Mehr als 90.000 Zuschauer hatten im Londoner Wembley-Stadion dem Kampf des Jahres entgegengefiebert, ...

... unter ihnen auch Arnold "Terminator" Schwarzenegger.

Um 23 Uhr war es dann endlich soweit: Unter dem frenetischen Applaus der Menge und begleitet von einer pompösen Feuerwerksshow lief Joshua in den Londoner Hexenkessel ein.

Kurz vorher hatte sein ukrainischer Herausforderer auf dem Weg in den Ring dagegen ein gellendes Pfeifkonzert über sich ergehen lassen müssen - ließ sich davon aber zumindest augenscheinlich nicht aus der Bahn werfen.

Nach einer kurzen Abtastphase in den ersten beiden Runden forcierte Joshua schnell das Tempo des Kampfes.

Der Olympiasieger von 2012 ist nicht umsonst wegen seines explosiven Antritts gefürchtet - noch nie in seiner Profikarriere hatte ein Gegner Joshua länger als sieben Runden standgehalten.

Und auch diesmal sah es ganz danach aus, als könnte das 113 Kilogramm schwere Muskelpaket früher Feierabend machen: ...

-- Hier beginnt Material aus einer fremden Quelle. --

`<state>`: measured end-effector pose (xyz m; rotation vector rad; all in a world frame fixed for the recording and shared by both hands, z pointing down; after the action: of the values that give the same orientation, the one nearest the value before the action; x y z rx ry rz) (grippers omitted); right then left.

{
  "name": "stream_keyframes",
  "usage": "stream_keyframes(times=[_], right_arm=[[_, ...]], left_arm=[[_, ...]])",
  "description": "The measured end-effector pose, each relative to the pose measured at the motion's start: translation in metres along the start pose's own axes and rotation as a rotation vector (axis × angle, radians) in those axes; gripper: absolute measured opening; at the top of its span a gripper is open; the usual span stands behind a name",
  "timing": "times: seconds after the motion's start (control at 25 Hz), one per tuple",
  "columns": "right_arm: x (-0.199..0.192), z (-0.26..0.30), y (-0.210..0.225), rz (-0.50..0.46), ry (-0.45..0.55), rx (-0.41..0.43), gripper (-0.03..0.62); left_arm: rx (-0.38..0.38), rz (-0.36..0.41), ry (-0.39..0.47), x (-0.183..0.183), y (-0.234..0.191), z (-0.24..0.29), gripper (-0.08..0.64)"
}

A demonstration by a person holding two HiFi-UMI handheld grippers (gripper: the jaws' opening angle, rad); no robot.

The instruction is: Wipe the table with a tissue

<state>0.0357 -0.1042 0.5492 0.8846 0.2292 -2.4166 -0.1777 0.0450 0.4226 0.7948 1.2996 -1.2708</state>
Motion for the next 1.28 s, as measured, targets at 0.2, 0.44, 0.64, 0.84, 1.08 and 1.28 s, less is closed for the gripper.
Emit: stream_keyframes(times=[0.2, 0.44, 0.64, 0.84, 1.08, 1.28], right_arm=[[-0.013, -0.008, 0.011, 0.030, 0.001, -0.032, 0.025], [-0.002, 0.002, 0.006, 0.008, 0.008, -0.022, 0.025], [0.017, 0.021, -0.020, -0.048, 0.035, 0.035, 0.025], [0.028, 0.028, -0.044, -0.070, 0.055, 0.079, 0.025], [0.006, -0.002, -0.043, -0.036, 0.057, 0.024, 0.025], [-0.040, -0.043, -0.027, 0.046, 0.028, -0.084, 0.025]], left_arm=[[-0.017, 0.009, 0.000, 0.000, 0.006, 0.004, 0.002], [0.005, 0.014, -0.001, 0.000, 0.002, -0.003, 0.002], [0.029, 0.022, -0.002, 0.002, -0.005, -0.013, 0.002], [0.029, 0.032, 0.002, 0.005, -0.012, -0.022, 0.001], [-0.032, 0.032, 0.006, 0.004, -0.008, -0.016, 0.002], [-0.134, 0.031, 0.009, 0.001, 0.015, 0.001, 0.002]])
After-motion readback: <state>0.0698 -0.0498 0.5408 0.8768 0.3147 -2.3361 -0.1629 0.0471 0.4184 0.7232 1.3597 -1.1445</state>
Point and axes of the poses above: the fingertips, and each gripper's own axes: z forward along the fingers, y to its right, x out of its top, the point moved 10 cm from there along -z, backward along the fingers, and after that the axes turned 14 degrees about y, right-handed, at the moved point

... Bereits in der fünften Runde schickte Joshua seinen Herausforderer mit einem mächtigen Haken ...

... zum ersten Mal auf die Bretter. Der Ringrichter zählte Klitschko an - sollte es das etwa schon gewesen sein?

Von wegen: Joshua hatte sich bei seinem Angriff sichtlich übernommen, taumelte im Anschluss regelrecht durch den Ring und wurde nach allen Regeln der Kunst vom wiederauferstandenen "Dr. Steelhammer" weichgeklopft. Gerade so rettete sich der Brite in Runde sechs, wo Klitschko gelang, was noch keinem zuvor gelungen war: ...

... Der Altmeister schickte den amtierenden Weltmeister zum ersten Mal in dessen Karriere auf die Bretter. Was für ein Comeback von Klitschko!

Anstatt aber direkt entschlossen nachzusetzen und die Schwächephase seines Gegners auszunutzen, verließ sich der 41-Jährige auf seine enorme Reichweite und seine unerhört flinke Beinarbeit - ein fast unschlagbares Rezept, um den Gegner mürbe zu machen und in vergangenen Kämpfen oft der Schlüssel zum Sieg.

Auch diesmal baute Klitschko darauf, dass seinem Gegner irgendwann die Glieder schwer würden. Eine nachvollziehbare Annahme bei den Muskelbergen, die Joshua anstelle von Armen mit sich herumträgt - und doch so falsch.

Der Brite wurde nach seinem Beinahe-Knockout von Minute zu Minute stärker und war am Ende der zehnten Runde wieder gleichauf mit Klitschko. Die letzten beiden Runden würden diesen Kampf entscheiden, die Frage war nur: Wer wagt sich zuerst aus der Deckung?

Es war Joshua, der aus seiner Ecke heraus förmlich explodierte und ...

... Klitschko ein zweites Mal spektakulär niederschlug.

Diesmal sah es für den Ukrainer düster aus: Klitschko kniete benommen am Boden ...

... und kam erst kurz vor dem Ende des Anzähl-Countdowns wieder auf die Beine.

Sein Durchhaltewillen in allen Ehren, aber es folgte eine Abreibung, die sich gewaschen hat. Der 41-Jährige konnte sich in den letzten Sekunden des Kampfes kaum noch aufrecht halten, von seiner Deckung ganz zu schweigen: Fast jeder Schlag des Briten traf nun sein Ziel, ...

... bis Joshua dem Spiel schließlich mit einem mächtigen Aufwärtshaken ein Ende bereitete. Gut möglich, dass dieses Bild das letzte aus Klitschkos aktiver Boxlaufbahn bleiben wird. Vertraglich ist zwar ein Rückkampf vereinbart, eine Entscheidung pro Karriereende würde dem Ukrainer aber sicherlich niemand übel nehmen. Die Zukunftspläne des 41-Jährigen waren an diesem Abend im Wembley-Stadion aber verständlicherweise nur ein Randthema, ...

... schließlich feierten hier gerade 90.000 Briten Joshuas Titelverteidigung gegen einen der erfolgreichsten Boxer unserer Zeit. Und weil Joshua, trotz einer Klappe, die mindestens genauso groß wie sein Bizeps ist, irgendwo tief drinnen auch ein britischer Gentleman ist, ...

... wurde der lächelnde Verlierer zum Abschluss dieses spektakulären Boxabends noch mit einem kameradschaftlichen Fistbump entschädigt.